WHAT TO DO: Return an exact copy of the entries, skipping any picture you find.

- Opening Delimiter -

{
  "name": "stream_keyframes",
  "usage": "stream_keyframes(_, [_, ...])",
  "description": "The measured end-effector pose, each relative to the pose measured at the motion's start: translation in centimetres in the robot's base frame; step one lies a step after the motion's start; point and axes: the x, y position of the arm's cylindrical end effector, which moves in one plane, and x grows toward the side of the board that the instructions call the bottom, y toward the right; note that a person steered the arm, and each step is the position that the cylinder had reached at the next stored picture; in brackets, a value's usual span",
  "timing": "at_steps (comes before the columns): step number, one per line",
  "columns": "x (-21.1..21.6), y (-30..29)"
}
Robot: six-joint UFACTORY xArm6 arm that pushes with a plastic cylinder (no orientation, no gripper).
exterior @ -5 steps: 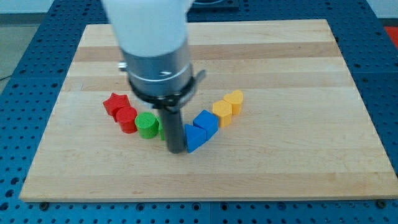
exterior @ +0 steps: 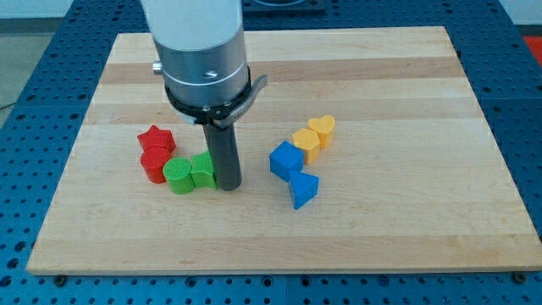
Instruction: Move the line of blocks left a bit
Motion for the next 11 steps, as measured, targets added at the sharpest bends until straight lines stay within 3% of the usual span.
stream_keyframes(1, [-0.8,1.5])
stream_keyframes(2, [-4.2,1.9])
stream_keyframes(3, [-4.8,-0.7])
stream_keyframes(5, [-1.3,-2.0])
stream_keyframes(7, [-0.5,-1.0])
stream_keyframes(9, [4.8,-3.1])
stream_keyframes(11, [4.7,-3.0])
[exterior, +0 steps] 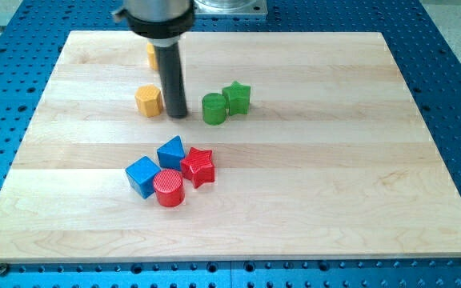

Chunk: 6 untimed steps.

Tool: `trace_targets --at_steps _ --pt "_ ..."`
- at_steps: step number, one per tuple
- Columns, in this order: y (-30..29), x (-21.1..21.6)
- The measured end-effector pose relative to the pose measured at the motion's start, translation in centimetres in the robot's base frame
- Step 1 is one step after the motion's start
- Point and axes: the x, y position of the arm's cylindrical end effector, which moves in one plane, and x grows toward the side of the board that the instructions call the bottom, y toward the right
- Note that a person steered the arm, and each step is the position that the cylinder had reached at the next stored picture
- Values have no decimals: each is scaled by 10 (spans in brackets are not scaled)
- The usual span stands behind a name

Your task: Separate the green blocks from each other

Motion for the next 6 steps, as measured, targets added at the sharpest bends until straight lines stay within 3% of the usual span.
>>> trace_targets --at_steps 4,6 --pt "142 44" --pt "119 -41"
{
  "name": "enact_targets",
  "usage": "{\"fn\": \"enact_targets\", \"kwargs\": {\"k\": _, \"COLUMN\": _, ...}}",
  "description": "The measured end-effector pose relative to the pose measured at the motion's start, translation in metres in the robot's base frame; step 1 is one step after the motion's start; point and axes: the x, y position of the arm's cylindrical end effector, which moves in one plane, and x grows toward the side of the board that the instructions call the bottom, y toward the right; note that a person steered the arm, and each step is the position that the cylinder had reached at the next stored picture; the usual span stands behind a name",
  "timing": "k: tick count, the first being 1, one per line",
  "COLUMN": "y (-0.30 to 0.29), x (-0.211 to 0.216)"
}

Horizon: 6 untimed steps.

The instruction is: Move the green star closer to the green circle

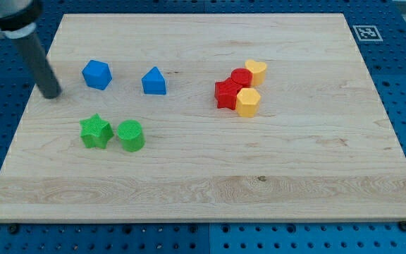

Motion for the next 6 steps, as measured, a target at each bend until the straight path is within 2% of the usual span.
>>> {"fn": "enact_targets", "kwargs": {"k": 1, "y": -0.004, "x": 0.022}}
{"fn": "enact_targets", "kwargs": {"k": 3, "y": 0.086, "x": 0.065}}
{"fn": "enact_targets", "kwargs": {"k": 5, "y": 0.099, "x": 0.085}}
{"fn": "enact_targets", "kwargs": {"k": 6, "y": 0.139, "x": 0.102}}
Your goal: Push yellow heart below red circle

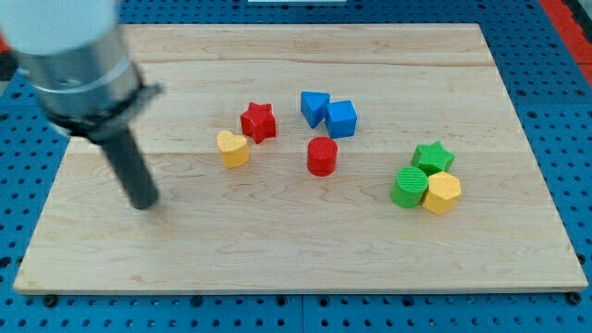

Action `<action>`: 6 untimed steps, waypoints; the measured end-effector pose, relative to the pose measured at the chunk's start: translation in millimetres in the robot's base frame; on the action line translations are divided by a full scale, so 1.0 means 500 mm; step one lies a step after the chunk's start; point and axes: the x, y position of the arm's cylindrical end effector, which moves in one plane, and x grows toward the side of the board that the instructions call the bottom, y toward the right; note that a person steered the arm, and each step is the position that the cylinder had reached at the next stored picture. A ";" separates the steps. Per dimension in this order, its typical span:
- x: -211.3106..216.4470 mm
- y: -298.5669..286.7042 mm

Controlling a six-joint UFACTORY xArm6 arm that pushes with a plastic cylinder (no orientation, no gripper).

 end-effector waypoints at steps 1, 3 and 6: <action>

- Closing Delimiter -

ANSWER BELOW:
{
  "name": "stream_keyframes",
  "usage": "stream_keyframes(_, [_, ...])",
  "description": "The measured end-effector pose, each relative to the pose measured at the motion's start: translation in centimetres in the robot's base frame; step one lies a step after the motion's start; point and axes: the x, y position of the arm's cylindrical end effector, which moves in one plane, and x grows toward the side of the board that the instructions call the bottom, y toward the right; note that a person steered the arm, and each step is the position that the cylinder had reached at the next stored picture; in brackets, a value's usual span",
  "timing": "at_steps (comes before the columns): step number, one per line",
  "columns": "x (-21.1..21.6), y (-30..29)"
}
Robot: six-joint UFACTORY xArm6 arm that pushes with a plastic cylinder (no orientation, no gripper).
exterior @ -5 steps: 
exterior @ +0 steps: 
Instruction: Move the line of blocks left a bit
Motion for the next 11 steps, as measured, targets added at the sharpest bends until straight lines stay within 3% of the usual span.
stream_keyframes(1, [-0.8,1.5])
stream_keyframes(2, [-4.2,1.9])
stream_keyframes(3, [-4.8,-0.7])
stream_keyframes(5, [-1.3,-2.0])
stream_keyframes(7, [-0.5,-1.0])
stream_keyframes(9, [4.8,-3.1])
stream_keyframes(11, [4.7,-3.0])
[exterior, +0 steps] 

Chunk: 6 untimed steps.

Tool: `trace_targets --at_steps _ --pt "_ ..."`
- at_steps: step number, one per tuple
- Columns, in this order: y (-30..29), x (-21.1..21.6)
- The measured end-effector pose relative to the pose measured at the motion's start, translation in centimetres in the robot's base frame
- Step 1 is one step after the motion's start
- Point and axes: the x, y position of the arm's cylindrical end effector, which moves in one plane, and x grows toward the side of the board that the instructions call the bottom, y toward the right
- Note that a person steered the arm, and each step is the position that the cylinder had reached at the next stored picture
- Values have no decimals: each is scaled by 10 (spans in brackets are not scaled)
- The usual span stands behind a name

Your task: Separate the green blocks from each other

Motion for the next 6 steps, as measured, targets added at the sharpest bends until straight lines stay within 3% of the usual span.
>>> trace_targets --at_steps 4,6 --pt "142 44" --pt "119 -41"
{
  "name": "enact_targets",
  "usage": "{\"fn\": \"enact_targets\", \"kwargs\": {\"k\": _, \"COLUMN\": _, ...}}",
  "description": "The measured end-effector pose relative to the pose measured at the motion's start, translation in metres in the robot's base frame; step 1 is one step after the motion's start; point and axes: the x, y position of the arm's cylindrical end effector, which moves in one plane, and x grows toward the side of the board that the instructions call the bottom, y toward the right; note that a person steered the arm, and each step is the position that the cylinder had reached at the next stored picture; the usual span stands behind a name",
  "timing": "k: tick count, the first being 1, one per line",
  "COLUMN": "y (-0.30 to 0.29), x (-0.211 to 0.216)"
}

Horizon: 6 untimed steps.

The instruction is: Move the green star closer to the green circle


Motion for the next 6 steps, as measured, a target at each bend until the straight path is within 2% of the usual span.
>>> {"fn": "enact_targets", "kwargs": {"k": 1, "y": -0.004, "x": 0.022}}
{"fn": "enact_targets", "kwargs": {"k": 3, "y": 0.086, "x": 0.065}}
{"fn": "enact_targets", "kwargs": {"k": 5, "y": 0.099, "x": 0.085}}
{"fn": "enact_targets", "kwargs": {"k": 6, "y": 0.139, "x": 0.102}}
Your goal: Push yellow heart below red circle


Action `<action>`: 6 untimed steps, waypoints; the measured end-effector pose, relative to the pose measured at the chunk's start: translation in millimetres in the robot's base frame; on the action line translations are divided by a full scale, so 1.0 means 500 mm; step one lies a step after the chunk's start; point and axes: the x, y position of the arm's cylindrical end effector, which moves in one plane, and x grows toward the side of the board that the instructions call the bottom, y toward the right; note that a person steered the arm, and each step is the position that the cylinder had reached at the next stored picture. A ";" separates the steps. Per dimension in this order, its typical span:
- x: -211.3106..216.4470 mm
- y: -298.5669..286.7042 mm

Controlling a six-joint UFACTORY xArm6 arm that pushes with a plastic cylinder (no orientation, no gripper).

 end-effector waypoints at steps 1, 3 and 6: <action>

The exercise requires no additional output.